Artigo Nº 349 – SENHORIO SEM PROPRIEDADE

O contrato de locação gera uma relação jurídica entre locador e locatário, razão pela qual, em princípio, é dispensável a prova da propriedade do imóvel locado.

Com esta frase, pinçada da ementa de recurso especial (953.150-SP), o Superior Tribunal de Justiça reafirma, por unanimidade, o princípio de que, nas relações locatícias, o que vale é o pacto efetivamente realizado entre as partes – inquilino e senhorio – e não, necessariamente, com quem detenha a propriedade sobre o bem. A prevalência do direito pessoal dispensa até mesmo a elaboração de instrumento escrito, nas relações locatícias, valendo o que for acordado verbalmente, sob o manto da lei.

No acórdão mencionado, o ministro-relator, Arnaldo Esteves Lima, narra que o contrato de locação existente entre as partes fora rescindido por força de sentença proferida em ação de despejo por falta de pagamento, seguida de execução de título extrajudicial contra os fiadores objetivando o recebimento dos créditos locatícios. Nos embargos apresentados, os recorrentes aduziram “a ilegitimidade ativa ad causam do recorrido, uma vez que não teria ele comprovado ser proprietário do imóvel locado”, e outras alegações, para tentar desconstituir o débito.

A argumentação não foi convincente porque, no dizer no relator, “o contrato de locação gera uma relação jurídica entre locador e locatário, razão pela qual, em princípio, é dispensável a prova da propriedade do imóvel”, sendo que “nos termos do art. 60 da Lei 8.245/91, a comprovação da propriedade somente é exigida nas ações de despejo quando fundadas no pedido de retomada do imóvel” para a realização de reparações urgentes determinadas pelo Poder Público.

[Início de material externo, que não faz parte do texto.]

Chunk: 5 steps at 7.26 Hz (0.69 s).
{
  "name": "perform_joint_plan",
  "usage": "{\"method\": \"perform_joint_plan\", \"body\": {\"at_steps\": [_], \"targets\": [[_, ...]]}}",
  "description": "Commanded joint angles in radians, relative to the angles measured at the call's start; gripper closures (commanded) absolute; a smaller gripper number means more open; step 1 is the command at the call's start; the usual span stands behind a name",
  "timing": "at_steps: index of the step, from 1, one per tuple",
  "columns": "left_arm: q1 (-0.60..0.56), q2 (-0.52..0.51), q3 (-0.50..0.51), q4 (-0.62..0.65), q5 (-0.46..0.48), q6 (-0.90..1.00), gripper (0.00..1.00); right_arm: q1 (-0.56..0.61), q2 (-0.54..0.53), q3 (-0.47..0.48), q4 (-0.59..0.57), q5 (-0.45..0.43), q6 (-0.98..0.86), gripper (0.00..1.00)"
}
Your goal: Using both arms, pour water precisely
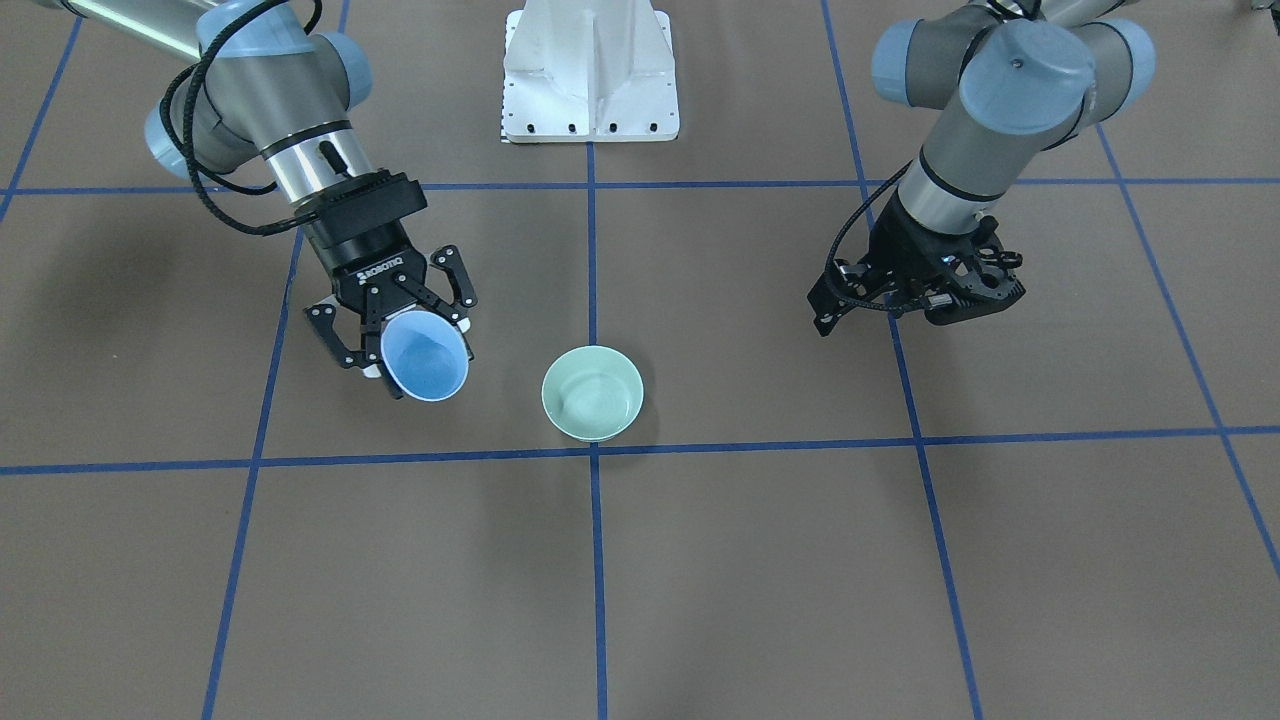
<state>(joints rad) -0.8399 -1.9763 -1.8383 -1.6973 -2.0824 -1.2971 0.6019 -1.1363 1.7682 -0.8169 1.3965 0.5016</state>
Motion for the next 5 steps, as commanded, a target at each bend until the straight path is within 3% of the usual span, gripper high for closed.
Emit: {"method": "perform_joint_plan", "body": {"at_steps": [1, 2, 3, 5], "targets": [[-0.008, 0.019, -0.002, -0.001, -0.005, 0.005, 0.00, -0.045, 0.050, -0.002, -0.037, 0.010, -0.008, 1.00], [-0.008, 0.019, -0.002, -0.001, -0.005, 0.007, 0.00, -0.051, 0.049, -0.006, -0.092, 0.063, -0.008, 1.00], [-0.017, 0.039, -0.001, -0.001, -0.005, 0.048, 0.00, -0.051, 0.078, -0.003, -0.208, 0.181, -0.009, 1.00], [-0.072, 0.091, -0.002, -0.001, -0.062, 0.180, 0.00, -0.051, 0.099, -0.003, -0.366, 0.249, -0.110, 1.00]]}}
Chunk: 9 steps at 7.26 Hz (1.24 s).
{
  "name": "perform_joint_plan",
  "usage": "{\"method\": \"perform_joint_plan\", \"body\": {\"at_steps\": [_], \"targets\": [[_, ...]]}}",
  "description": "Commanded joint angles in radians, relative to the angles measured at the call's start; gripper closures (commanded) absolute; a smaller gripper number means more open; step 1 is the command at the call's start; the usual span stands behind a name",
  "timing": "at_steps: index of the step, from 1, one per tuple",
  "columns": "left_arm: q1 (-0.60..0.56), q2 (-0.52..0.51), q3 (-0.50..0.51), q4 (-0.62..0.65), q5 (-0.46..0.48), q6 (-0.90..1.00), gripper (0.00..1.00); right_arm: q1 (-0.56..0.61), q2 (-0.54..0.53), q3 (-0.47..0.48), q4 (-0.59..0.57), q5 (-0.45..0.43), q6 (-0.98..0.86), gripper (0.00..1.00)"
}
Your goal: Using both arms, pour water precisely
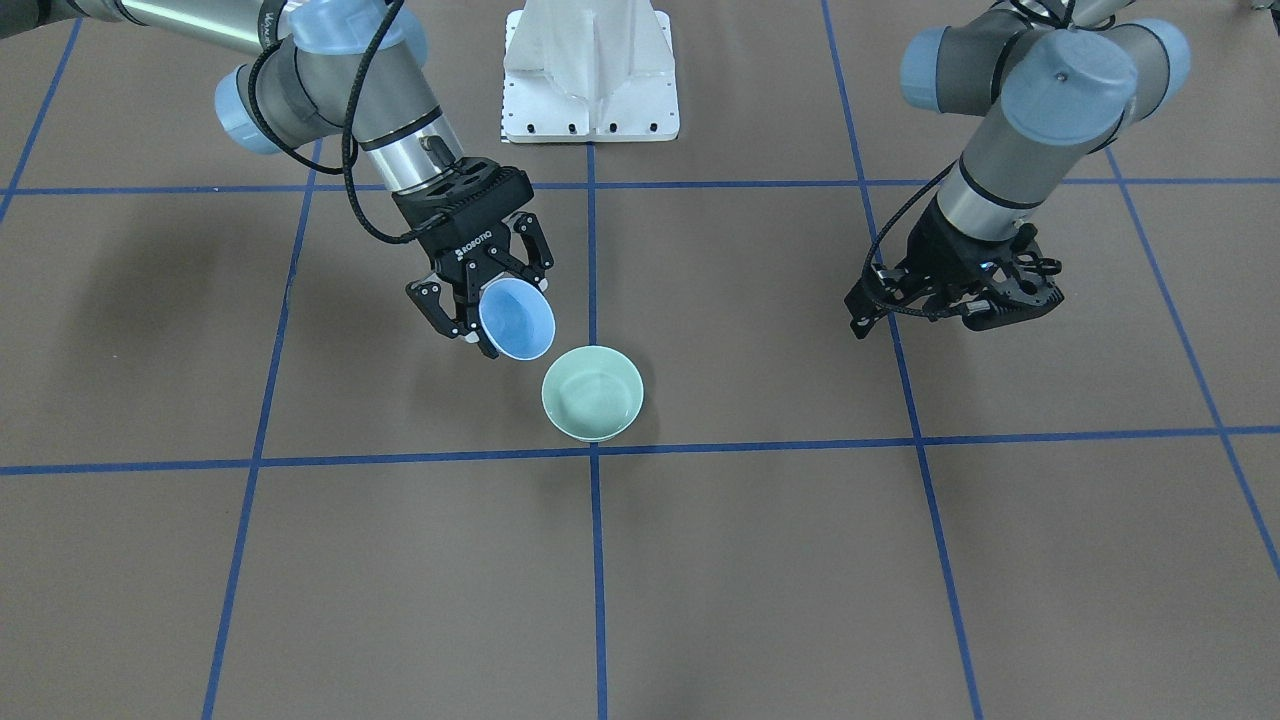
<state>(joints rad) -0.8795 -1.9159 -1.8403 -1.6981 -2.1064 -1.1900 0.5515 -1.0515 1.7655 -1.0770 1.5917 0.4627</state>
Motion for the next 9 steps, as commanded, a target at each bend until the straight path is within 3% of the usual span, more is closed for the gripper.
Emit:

No caso, o recorrido demonstrou sua condição de locador através de cópia do contrato de locação firmado com os recorrentes, na condição de fiadores.
A propósito da importância (não da necessidade) da existência de contrato escrito, em voto-vista, o ministro Napoleão Nunes Maia Filho, integrante da Quinta Turma do STJ que julgou o recurso, destaca que “o contrato de locação [escrito], quando prorrogado, constitui título executivo extrajudicial”, estando em “sintonia com a solução que tem sido dada pelo Tribunais do País a questões dessa espécie”. Constata, ainda, que “a demonstração do quantum debeatur [valor devido pelos fiadores], a cargo do exequente do título, somente pode ser elidida com a apresentação de elementos convincentes, não bastando simples alegações de verificação do acerto (ou desacerto) desse cálculo”.

A decisão do STJ tem repercussão prática na vida cotidiana de milhares de locadores de imóveis no Brasil, tendo em vista que alugam imóveis próprios sem figurarem na qualidade de proprietários junto ao registro imobiliário, forma de prova de domínio aceita pelo ordenamento jurídico do país.

Não são apenas milhares, mas dezenas de milhares de relações locatícias que apresentam essas características, sem que de tal situação advenha maiores dificuldades para os verdadeiros donos dos imóveis. As exigências (às vezes descabidas) para a transferência de financiamentos imobiliários e o custo de transmissão da propriedade, além de outros fatores culturais, deram origem a um manancial de contratos de gaveta, cuja existência não é bem-vinda em princípio, mas que faz parte da realidade sentida e compreendida pelo Superior Tribunal de Justiça.

Estamos ainda longe do ideal – contratos escritos, escrituras registradas, relações estáveis.